This exercise requires an exact copy of each line from the one containing "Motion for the" down to the last line below.

-------

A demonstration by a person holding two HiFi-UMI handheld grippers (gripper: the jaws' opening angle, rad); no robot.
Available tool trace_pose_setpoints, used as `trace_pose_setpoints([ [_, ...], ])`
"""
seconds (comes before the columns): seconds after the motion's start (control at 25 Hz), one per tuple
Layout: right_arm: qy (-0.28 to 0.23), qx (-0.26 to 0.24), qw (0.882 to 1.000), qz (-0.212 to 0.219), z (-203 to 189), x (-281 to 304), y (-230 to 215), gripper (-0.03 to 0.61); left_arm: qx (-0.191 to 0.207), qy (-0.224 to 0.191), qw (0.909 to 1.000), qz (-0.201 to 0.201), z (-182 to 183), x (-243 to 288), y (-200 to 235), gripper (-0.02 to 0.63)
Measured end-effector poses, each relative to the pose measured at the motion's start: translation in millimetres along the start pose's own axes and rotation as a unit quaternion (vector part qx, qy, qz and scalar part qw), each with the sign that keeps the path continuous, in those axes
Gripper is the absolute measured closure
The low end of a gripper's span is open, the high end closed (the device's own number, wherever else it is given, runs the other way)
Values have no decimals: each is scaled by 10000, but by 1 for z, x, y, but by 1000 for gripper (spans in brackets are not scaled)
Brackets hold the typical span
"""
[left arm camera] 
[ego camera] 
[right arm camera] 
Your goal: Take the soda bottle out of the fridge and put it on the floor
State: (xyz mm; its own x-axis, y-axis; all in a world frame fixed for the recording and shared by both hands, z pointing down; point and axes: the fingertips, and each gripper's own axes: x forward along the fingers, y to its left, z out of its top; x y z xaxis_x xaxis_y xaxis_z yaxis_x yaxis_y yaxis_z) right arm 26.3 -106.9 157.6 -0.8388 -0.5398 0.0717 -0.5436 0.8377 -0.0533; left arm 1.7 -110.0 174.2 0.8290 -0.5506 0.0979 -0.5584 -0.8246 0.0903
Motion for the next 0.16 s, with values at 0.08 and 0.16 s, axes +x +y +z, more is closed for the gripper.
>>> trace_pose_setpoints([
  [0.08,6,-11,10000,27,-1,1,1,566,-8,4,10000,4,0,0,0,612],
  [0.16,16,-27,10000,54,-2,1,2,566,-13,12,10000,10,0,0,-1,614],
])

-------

OUTPUT -
Motion for the next 0.16 s, with values at 0.08 and 0.16 s, axes +x +y +z, more is closed for the gripper.
>>> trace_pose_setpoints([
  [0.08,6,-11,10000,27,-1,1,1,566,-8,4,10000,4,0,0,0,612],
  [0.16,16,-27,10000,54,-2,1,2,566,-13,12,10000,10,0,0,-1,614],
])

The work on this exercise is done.